参院選(20日投開票)比例代表に立候補した自民党の斉藤里恵氏は19日に東京都北区・赤羽駅西口アピレ前で、野田聖子衆院議員と街頭演説会を開いた。

 斉藤氏はシングルマザーで一児の母親。1歳の時に病気で聴力を完全に失う。銀座の高級クラブに勤務時に筆談を生かした接客で「筆談ホステス」として話題になり、書籍やドラマ化されたことでも知られる。

 そしてこの地域は、9年前に北区区議会議員として政治家人生をスタートした思い出の地。斉藤氏はマイクを握ると支援者たちに対して「ありがとうございます」と笑顔を見せた。

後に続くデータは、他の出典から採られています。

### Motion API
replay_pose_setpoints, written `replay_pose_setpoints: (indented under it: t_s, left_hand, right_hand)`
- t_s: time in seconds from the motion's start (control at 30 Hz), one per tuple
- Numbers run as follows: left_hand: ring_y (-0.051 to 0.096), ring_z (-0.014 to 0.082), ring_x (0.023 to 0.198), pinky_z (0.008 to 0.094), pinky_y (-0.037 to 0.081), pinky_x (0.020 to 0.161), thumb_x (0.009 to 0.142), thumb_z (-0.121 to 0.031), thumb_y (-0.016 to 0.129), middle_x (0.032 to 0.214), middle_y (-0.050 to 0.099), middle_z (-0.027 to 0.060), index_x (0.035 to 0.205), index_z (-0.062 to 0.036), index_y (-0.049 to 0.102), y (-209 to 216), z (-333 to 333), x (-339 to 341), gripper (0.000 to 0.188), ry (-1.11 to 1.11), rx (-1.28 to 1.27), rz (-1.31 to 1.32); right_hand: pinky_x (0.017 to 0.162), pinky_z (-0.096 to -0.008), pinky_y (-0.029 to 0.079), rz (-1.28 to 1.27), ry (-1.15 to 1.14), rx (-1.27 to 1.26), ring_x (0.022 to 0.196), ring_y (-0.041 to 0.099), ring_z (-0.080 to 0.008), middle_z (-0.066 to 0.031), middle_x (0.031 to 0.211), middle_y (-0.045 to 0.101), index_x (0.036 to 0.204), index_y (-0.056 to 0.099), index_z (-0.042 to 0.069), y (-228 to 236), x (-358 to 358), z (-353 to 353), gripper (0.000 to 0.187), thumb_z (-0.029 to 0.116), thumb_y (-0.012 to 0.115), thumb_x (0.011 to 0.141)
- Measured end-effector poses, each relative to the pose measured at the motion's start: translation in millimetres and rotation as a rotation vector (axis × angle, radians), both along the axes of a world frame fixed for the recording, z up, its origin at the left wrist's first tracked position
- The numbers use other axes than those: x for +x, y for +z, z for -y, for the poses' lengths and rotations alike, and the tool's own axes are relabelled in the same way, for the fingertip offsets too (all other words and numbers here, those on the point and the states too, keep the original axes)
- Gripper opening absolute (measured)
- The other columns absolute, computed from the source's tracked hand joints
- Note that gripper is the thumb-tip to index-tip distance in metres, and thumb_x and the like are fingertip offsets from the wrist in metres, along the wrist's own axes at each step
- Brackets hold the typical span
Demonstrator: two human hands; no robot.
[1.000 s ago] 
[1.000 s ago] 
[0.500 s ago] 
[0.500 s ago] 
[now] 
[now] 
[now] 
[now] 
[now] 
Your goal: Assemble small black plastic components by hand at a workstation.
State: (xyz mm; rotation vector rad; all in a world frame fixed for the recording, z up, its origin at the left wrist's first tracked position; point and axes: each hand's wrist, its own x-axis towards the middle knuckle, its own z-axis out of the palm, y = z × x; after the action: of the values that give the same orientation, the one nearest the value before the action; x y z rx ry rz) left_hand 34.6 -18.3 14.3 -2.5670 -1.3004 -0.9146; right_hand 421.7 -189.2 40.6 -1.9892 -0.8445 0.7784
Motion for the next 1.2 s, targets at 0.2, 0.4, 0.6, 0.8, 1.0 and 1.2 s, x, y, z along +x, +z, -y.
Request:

 終了後、取材に応じた斉藤氏は「北区区議会から応援してくださる方々にもお会いできて、涙しながら私の演説を聞いてくださり『応援しているよ』という言葉をいただくと、みなさんに背中を押していただいたおかげで、いまの私があると感謝の気持ちにあふれています」と述べた。

 斉藤氏は演説の中で、11月15日に開幕する聴覚に障害を持つアスリートを対象とした国際的スポーツ競技大会「東京2025デフリンピック」を政治家として携わり、成功させたい強い思いがあることを明かした。

「国会議員になってデフリンピックに携わっていくことは、国内のみならず、国外にも大きなメッセージを示していくことにつながっていくことになると思っていますし、それは大きなチャンス。それだけじゃなくて言語の壁だったり、さまざまな情報補償のアクセス、環境整備を整えていくことにも、この機会に最大限に活用して進めていく絶好のチャンスであると思います」

 選挙戦最終日、斉藤氏は支援たちの声を聞きながら次の演説会場に向かった。